## Given information
┄┄┄┄┄┄┄┄┄┄┄┄┄┄┄┄┄┄┄┄
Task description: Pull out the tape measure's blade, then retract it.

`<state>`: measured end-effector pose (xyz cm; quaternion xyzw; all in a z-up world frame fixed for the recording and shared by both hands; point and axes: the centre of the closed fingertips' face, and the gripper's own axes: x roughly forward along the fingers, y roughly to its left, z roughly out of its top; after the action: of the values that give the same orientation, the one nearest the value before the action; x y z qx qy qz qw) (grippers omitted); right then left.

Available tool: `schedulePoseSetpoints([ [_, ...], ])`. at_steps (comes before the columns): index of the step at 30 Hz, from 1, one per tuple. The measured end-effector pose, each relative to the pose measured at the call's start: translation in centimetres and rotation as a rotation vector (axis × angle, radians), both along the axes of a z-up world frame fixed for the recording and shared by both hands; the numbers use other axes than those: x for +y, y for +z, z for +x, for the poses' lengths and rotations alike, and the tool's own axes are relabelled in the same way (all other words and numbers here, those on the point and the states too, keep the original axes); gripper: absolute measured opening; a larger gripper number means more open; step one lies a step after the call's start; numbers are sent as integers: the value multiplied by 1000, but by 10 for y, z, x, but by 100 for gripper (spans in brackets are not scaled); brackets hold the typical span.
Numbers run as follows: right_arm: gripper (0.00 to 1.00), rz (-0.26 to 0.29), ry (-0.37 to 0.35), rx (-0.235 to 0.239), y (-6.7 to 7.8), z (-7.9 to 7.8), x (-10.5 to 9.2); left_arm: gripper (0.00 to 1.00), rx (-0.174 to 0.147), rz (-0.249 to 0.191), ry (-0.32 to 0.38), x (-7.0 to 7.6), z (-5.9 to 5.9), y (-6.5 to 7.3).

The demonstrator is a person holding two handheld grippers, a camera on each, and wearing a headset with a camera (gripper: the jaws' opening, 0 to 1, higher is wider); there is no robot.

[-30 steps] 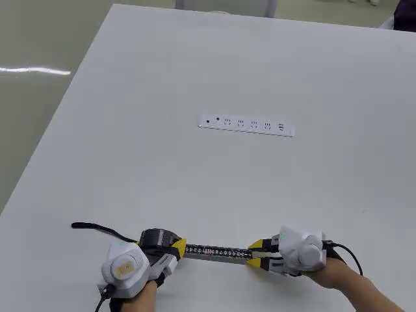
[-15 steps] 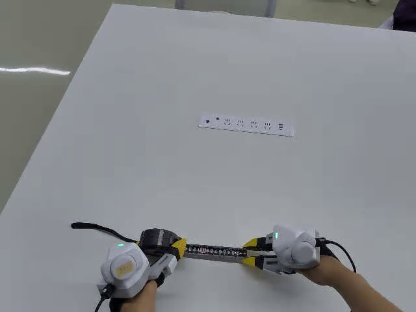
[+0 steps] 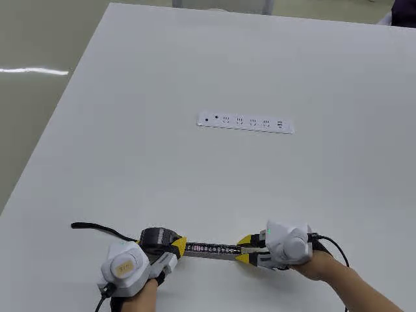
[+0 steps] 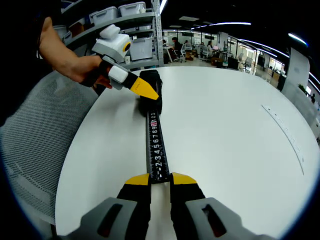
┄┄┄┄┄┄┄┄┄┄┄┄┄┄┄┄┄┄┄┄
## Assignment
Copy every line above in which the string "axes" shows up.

## Task answer
`<state>`: measured end-effector pose (xyz cm; quaternion xyzw; all in a z-up world frame fixed for the recording and shared by both hands; point and axes: the centre of the closed fingertips' face, and the gripper's own axes: x roughly forward along the fingers, y roughly to its left, z roughly out of its top; after the action: of the values that give the same orientation, the one nearest the value before the action; x y z qx qy qz qw) (grippers omitted); right then left.
Available tool: `schedulePoseSetpoints([ [_, ...], ])`. at_steps (comes before the columns): index of the step at 30 Hz, from 1, one per tuple. The measured end-effector pose, each relative to the pose measured at the call's start: translation in centimetres and rotation as a rotation vector (axis × angle, radians), both along the axes of a z-up world frame fixed for the recording and shared by both hands; the numbers use other axes than those: x for +y, y for +z, z for +x, for the poses' lengths and rotations alike, and the tool's own axes are relabelled in the same way (all other words and numbers here, those on the point and the states too, keep the original axes); gripper: absolute measured opening; a larger gripper number means more open; step one lies a step after the call's start; numbers are sent as integers: the value multiplied by 1000, but by 10 for y, z, x, but by 100 for gripper (spans in brackets are not scaled); brackets hold the typical span.

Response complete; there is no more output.